Очнувшись, я сказала, как меня зовут, сказала, что принадлежу к партии социалистов-революционеров и буду давать показания только следователю. Помощнику прокурора Каменеву и жандармам удалось установить, что я проживаю в Тамбове. Это привело их в полное бешенство. Они стали таскать меня за волосы и требовать, чтобы я сообщила, где находятся остальные революционеры. Они гасили папиросы о мое тело и все время требовали: «Кричи, подлая!» Чтобы я начала кричать, они своими сапогами, будто тисками, сдавили мне ноги, как они выразились, «твои нежные ножки». При этом они все время орали: «Кричи! У нас целые деревни ревели, как коровы, а эта девчонка даже не вскрикнула, ни на вокзале, ни здесь! Ты у нас закричишь, а мы позабавимся над твоими мучениями, мы тебя казакам отдадим на всю ночь!..». А подъесаул Аврамов сказал: «Нет, сначала мы, а казаки потом…» Тут они меня совсем невыносимо сжали и заорали: «Кричи!» Но я ни разу не закричала, ни на вокзале, ни в участке.
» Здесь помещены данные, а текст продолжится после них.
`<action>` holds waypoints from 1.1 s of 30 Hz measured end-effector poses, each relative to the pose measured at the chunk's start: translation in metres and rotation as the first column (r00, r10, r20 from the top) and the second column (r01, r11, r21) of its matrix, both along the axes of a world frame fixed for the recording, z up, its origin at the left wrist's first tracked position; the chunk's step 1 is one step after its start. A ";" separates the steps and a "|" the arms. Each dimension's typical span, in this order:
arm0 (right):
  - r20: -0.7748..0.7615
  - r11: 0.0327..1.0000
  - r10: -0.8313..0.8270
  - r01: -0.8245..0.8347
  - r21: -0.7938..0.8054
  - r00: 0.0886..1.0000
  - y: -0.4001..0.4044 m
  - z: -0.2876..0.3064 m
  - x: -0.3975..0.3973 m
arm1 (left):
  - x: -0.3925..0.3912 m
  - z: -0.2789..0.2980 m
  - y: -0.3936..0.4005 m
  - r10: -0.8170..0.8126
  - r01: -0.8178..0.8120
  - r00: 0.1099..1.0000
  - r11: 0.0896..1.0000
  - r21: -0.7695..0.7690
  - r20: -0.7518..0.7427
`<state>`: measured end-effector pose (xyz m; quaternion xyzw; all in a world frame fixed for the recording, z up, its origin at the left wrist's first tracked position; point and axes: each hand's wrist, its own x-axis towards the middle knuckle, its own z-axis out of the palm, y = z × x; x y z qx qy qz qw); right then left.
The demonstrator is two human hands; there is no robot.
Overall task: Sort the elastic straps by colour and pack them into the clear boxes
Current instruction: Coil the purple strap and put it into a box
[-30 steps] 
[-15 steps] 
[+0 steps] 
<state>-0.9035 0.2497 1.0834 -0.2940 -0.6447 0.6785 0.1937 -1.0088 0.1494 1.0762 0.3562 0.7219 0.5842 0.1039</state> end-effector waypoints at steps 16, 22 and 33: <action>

Потом меня на скором поезде повезли в Тамбов. Поезд почему-то ехал совсем медленно. Было холодно и темно. Аврамов всю дорогу ругался последними словами. Он страшно меня оскорблял. Я почувствовала дыхание смерти. Даже казакам стало не по себе. Один из них сказал: «Споем, ребятушки! Что примолкли? Споем, и пусть все эти сволочи сдохнут!» Тут они стали гоготать и свистеть, потом взбодрились, глаза и зубы у них заблестели. А песня их была совершенно похабная. У меня же начался бред, и я все просила: воды, воды! Воды мне не дали. Офицер увел меня в вагон второго класса. Он был пьяный и нежный, обнял меня, расстегнул на мне платье и гнусно бормотал: «Какая атласная грудь, какая нежная кожа!..» А у меня уже не было сил, чтобы его оттолкнуть. Горло у меня перехватило, но это уже было неважно, кричать было бесполезно. Мне хотелось разбить себе голову, но обо что?.. К тому же это животное не давало мне пошевелиться. Ноги мои были плотно сжаты, и чтобы я их расслабила, он сильно ударил по ним сапогом. Я стала звать полицейского офицера. Но он спал. Казачий офицер склонился надо мной, погладил мой подбородок и прошептал: «Зачем вы так скрипите зубами? Вы себе зубки поломаете!»